0

I am making an email-scraper and the pseudo-system is as follows

Stage 1.
1.Fetch all links from url
Stage 2.
2.Scrape emails
Stage 3.
3.Scrape links 
Stage 4.
4. If all links are processed, go to end_scene(which just asks me where i want to save em etc)
4.1 if an interruption has happend, go to end_scene

The main action part is in stage2 under while len(unprocessed_urls) I would have my logic to create urls and a try except for requesting the response of the urls, heres where the magic happens. Here i can simply put an except KeyboardInterrupt and send it to my function.
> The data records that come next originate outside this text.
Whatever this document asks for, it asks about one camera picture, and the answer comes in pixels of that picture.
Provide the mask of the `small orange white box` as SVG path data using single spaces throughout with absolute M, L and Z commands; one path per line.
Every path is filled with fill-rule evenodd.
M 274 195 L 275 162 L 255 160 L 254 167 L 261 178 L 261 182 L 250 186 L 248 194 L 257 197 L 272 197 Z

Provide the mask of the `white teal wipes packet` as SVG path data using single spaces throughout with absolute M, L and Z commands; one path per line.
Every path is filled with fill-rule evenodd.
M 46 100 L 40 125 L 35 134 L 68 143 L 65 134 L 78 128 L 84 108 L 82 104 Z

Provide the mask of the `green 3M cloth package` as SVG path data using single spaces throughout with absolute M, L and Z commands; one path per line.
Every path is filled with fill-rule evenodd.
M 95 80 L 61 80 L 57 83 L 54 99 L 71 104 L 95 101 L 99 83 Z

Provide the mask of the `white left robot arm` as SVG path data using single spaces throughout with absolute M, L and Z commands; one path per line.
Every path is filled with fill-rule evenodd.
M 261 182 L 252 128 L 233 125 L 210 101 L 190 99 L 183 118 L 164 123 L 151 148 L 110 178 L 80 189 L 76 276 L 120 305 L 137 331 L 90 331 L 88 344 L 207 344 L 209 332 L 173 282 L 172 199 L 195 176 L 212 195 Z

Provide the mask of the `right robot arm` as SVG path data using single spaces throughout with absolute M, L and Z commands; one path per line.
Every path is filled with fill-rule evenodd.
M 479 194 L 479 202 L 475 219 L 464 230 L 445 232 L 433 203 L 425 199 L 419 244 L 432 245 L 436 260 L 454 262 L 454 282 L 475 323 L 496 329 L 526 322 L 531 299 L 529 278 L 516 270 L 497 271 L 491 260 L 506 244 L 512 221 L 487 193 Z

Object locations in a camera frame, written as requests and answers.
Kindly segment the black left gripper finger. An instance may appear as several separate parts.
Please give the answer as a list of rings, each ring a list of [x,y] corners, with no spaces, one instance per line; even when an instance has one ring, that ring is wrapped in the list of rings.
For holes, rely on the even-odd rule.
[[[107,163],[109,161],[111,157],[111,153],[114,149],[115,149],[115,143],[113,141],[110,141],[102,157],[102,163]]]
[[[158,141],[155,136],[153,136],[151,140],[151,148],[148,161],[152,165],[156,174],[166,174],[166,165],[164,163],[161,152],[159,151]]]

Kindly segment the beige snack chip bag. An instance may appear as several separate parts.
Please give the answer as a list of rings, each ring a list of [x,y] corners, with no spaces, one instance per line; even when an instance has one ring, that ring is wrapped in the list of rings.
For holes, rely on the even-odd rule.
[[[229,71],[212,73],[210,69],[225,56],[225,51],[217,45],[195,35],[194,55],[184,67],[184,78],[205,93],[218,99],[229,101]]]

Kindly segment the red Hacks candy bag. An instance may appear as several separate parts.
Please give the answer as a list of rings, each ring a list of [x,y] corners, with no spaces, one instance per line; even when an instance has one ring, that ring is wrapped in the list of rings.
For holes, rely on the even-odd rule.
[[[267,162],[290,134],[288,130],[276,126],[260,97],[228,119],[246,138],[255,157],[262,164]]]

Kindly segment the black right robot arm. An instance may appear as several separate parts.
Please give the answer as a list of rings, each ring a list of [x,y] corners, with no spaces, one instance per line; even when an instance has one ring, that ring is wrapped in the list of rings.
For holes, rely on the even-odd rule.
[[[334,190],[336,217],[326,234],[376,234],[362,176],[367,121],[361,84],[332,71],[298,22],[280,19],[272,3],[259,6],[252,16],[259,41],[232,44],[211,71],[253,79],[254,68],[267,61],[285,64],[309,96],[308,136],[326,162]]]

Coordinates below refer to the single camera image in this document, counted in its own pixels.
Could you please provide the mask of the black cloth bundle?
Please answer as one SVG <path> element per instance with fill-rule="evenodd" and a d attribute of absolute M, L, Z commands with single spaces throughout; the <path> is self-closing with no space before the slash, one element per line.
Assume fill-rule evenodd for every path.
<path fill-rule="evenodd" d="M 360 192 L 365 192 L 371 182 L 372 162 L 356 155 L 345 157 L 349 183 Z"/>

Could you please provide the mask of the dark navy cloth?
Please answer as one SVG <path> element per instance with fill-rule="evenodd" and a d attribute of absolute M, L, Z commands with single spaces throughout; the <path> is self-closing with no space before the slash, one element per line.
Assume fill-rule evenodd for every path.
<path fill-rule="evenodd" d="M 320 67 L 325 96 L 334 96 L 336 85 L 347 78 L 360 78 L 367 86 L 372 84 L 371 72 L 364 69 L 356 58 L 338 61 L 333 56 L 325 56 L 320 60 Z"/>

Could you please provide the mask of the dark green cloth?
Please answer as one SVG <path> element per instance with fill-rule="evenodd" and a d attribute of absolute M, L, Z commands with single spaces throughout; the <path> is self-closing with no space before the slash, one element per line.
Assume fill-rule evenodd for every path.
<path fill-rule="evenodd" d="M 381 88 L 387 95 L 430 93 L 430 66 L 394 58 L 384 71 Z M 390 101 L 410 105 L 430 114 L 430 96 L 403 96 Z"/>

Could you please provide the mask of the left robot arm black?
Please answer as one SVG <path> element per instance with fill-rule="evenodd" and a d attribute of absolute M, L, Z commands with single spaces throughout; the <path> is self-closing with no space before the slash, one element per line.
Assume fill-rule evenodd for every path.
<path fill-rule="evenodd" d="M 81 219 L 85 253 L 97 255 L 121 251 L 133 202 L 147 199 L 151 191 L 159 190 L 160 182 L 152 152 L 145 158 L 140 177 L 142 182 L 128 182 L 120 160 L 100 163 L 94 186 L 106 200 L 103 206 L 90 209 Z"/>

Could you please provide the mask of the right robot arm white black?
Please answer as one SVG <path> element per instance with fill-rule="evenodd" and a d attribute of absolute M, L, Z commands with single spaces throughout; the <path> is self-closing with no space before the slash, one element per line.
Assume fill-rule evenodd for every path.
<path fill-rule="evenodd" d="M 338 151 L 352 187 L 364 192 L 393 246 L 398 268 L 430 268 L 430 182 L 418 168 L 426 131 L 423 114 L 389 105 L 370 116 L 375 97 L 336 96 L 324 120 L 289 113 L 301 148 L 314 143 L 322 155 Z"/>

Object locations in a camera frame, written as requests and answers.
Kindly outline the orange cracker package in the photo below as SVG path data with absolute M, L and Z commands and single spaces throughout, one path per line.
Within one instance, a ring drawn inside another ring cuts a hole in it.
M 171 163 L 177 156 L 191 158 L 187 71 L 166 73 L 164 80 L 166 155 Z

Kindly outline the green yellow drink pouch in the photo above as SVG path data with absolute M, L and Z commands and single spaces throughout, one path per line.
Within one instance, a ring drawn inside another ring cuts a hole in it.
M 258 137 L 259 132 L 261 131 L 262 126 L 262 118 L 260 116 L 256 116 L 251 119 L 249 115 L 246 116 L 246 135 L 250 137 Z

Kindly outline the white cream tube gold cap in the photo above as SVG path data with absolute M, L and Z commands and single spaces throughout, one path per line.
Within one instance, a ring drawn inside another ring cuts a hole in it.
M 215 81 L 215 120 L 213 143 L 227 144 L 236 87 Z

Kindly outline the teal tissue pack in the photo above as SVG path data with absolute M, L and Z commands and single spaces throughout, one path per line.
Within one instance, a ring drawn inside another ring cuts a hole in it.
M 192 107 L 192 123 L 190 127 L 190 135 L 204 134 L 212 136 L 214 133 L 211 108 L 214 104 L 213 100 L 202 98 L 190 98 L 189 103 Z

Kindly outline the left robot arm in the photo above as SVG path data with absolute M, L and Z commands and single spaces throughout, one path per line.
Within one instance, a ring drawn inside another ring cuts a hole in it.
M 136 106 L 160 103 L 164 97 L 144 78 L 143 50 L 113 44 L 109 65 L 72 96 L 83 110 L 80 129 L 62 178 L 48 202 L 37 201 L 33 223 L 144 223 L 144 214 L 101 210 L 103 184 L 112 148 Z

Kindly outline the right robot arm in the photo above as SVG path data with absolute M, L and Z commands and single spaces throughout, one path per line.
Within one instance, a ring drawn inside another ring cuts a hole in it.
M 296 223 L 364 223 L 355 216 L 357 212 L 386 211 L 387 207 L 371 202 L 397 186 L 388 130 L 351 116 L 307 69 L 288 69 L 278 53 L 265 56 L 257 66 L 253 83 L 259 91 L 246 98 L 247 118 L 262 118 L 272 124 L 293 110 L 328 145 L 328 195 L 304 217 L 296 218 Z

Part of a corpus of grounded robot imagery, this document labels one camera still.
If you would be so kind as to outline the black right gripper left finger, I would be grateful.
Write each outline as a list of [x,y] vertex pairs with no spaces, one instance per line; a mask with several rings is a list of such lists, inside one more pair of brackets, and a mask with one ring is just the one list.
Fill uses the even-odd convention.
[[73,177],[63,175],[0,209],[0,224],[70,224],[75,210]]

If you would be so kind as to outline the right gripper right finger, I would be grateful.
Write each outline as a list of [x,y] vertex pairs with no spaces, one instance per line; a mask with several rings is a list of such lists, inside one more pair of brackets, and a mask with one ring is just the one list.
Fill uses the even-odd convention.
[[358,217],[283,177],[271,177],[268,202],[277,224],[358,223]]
Now the problem comes at stage3 where I am scraping the emails, this part isn't in any try/except blocks so I cant really implement an interrupter or im not sure how to without an abrupt stop

The core problem is that there's a certain moment where if I press ctrl+c It throws the default error exception and my code is never run.

Here is the logic:

   # process urls one by one from unprocessed_url queue until queue is empty
while len(unprocessed_urls):

     ...URL processing...

     try:       
        ...heres the request is made...
        response = requests.get(url, timeout=3)
        done = True
    except requests.exceptions.ConnectionError as e:
        print("\n[ERROR]Connection Error:")
        print(e)
        continue
    except requests.Timeout as e:   
        print("\n[ERROR]Connection Timeout:")
        print(e)
        continue
    except requests.HTTPError as e:   
        print("\n[ERROR]HTTP Error:")
        print(e)
        continue
    except requests.RequestException as e:   
        print("\n[ERROR]General Error:")
        print(e)
        continue    
        ...this works...
        # Check for CTRL+C interruption
    except KeyboardInterrupt:
            end_scene()

    # extract all email addresses and add them into the resulting set
      ...email extraction logic...

    if len(new_emails) is 0:
       ...print no emails...
    else:
       ...print emails found...        
    # create a beutiful soup for the html document
    soup = BeautifulSoup(response.text, 'lxml')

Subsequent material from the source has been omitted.